** GOAL OF THE EXERCISE **
In the entries that follow, how many lines contain the word "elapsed"? Answer with the number only.

** DATA FOR PROCESSING **
++++

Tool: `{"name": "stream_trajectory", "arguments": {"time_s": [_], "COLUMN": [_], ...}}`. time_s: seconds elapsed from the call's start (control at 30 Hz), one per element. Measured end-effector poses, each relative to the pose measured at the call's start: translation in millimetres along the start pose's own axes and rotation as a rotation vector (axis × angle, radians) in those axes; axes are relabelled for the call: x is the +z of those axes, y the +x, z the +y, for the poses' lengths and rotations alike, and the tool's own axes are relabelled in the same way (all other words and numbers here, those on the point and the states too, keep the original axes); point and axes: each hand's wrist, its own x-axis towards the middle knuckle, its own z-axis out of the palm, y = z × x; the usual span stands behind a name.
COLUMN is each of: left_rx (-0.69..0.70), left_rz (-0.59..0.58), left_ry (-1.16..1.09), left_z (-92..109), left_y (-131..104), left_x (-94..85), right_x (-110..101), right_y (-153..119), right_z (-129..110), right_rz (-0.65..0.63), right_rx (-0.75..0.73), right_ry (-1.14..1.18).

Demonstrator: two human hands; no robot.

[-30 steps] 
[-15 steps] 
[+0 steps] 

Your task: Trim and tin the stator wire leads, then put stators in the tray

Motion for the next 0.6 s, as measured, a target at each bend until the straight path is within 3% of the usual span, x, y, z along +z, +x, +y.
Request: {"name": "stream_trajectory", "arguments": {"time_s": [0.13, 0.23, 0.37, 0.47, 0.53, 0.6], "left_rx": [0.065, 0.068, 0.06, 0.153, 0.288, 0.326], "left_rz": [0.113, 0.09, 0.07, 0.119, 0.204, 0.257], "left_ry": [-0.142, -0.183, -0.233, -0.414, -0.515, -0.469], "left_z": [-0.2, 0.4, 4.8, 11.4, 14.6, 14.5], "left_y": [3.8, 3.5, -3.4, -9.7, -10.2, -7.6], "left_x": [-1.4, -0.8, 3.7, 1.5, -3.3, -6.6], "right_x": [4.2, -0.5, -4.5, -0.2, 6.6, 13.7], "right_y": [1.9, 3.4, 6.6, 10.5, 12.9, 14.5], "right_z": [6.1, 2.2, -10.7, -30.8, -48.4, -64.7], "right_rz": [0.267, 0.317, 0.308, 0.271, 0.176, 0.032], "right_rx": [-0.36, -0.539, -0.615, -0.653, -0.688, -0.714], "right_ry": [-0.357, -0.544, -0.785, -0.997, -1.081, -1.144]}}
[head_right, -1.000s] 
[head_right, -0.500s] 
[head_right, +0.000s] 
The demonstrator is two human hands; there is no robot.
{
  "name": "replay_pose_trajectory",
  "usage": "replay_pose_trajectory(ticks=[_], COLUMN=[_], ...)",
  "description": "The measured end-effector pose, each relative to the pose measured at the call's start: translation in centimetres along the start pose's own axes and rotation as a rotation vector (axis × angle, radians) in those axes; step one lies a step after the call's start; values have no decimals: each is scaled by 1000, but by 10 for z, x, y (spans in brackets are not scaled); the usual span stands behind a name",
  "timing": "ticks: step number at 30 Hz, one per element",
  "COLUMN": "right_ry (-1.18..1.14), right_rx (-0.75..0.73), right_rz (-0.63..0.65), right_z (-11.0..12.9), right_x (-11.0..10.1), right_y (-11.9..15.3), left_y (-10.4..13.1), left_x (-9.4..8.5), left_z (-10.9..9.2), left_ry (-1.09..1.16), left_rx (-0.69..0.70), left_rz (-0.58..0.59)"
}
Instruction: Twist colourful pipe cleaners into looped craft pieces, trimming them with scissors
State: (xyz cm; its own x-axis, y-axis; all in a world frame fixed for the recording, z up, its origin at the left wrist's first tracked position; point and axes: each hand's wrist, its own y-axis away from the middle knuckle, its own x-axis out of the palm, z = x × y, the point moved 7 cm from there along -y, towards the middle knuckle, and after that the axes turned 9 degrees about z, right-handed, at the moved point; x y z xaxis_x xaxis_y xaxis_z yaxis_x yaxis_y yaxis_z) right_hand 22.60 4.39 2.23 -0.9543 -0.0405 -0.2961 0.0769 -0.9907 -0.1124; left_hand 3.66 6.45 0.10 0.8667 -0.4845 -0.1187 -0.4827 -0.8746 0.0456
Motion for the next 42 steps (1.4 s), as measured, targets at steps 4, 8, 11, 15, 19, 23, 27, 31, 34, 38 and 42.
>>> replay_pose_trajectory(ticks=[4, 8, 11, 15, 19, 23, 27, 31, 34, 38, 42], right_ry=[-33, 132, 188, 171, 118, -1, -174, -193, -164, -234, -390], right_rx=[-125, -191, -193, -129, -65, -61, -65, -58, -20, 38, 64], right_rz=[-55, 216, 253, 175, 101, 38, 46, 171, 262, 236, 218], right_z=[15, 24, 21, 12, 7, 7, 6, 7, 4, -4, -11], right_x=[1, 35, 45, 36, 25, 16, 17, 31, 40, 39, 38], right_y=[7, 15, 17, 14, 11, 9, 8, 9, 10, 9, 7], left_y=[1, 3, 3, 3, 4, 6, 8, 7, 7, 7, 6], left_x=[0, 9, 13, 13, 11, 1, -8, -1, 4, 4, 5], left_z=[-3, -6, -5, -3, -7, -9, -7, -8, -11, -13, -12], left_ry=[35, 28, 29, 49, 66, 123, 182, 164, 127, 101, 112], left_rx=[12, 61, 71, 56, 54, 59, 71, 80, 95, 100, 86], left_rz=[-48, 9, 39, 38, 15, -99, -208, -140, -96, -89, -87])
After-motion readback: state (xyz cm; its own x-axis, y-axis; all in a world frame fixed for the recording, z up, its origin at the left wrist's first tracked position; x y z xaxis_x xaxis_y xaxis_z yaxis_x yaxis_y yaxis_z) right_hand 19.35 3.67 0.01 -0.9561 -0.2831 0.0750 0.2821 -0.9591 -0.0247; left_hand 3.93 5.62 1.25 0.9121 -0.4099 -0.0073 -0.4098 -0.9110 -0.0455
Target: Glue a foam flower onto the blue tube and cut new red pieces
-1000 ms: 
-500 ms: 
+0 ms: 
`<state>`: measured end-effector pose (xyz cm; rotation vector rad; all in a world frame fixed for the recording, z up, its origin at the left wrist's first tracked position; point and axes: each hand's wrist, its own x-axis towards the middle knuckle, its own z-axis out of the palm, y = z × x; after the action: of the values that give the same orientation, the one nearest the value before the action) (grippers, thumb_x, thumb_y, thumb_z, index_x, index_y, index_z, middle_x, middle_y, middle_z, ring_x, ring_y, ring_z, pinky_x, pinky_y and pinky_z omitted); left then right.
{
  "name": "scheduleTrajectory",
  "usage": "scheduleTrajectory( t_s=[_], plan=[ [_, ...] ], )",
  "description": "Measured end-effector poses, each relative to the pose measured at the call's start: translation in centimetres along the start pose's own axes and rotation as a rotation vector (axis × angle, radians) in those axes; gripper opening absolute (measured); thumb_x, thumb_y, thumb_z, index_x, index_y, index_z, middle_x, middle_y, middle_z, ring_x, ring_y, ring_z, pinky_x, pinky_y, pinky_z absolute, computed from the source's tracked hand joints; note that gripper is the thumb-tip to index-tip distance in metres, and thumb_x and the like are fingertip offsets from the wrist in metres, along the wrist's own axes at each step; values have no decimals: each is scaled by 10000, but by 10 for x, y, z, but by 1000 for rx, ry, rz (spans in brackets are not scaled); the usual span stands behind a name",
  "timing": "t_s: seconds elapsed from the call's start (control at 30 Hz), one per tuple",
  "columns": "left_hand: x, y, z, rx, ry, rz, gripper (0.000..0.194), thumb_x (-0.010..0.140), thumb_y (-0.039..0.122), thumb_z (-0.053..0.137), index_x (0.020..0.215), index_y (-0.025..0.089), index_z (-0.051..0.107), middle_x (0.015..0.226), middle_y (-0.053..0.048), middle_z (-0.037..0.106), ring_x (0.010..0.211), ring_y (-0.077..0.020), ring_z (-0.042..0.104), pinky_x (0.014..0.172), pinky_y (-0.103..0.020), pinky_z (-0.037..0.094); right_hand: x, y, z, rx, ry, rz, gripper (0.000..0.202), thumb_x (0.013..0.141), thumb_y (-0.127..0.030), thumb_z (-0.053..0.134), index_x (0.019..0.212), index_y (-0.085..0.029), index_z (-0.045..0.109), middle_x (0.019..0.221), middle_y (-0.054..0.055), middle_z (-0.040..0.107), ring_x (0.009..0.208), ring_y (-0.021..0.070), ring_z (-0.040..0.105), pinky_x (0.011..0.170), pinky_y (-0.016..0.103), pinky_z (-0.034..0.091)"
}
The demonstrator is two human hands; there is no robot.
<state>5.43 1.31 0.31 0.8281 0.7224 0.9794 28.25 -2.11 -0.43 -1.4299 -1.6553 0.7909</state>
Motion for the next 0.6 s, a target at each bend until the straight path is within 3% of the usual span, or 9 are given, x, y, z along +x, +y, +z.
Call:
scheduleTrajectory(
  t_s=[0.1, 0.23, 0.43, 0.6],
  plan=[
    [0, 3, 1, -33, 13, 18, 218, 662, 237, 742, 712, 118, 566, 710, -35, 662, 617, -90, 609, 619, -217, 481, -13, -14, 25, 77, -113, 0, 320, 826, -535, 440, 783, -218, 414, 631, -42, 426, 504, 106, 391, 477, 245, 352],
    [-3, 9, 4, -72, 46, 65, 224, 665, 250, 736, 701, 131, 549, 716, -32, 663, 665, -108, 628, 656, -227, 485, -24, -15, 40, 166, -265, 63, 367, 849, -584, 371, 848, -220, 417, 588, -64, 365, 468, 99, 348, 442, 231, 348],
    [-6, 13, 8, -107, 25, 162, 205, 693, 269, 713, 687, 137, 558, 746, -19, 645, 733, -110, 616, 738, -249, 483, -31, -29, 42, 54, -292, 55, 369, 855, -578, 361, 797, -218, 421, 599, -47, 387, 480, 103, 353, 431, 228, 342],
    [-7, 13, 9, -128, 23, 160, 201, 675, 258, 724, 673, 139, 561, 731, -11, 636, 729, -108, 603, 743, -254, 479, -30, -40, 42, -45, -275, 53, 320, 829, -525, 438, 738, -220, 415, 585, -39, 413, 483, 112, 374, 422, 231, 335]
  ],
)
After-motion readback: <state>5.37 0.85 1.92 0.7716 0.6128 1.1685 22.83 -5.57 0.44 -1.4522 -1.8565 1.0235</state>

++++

** WRITTEN REPLY **
2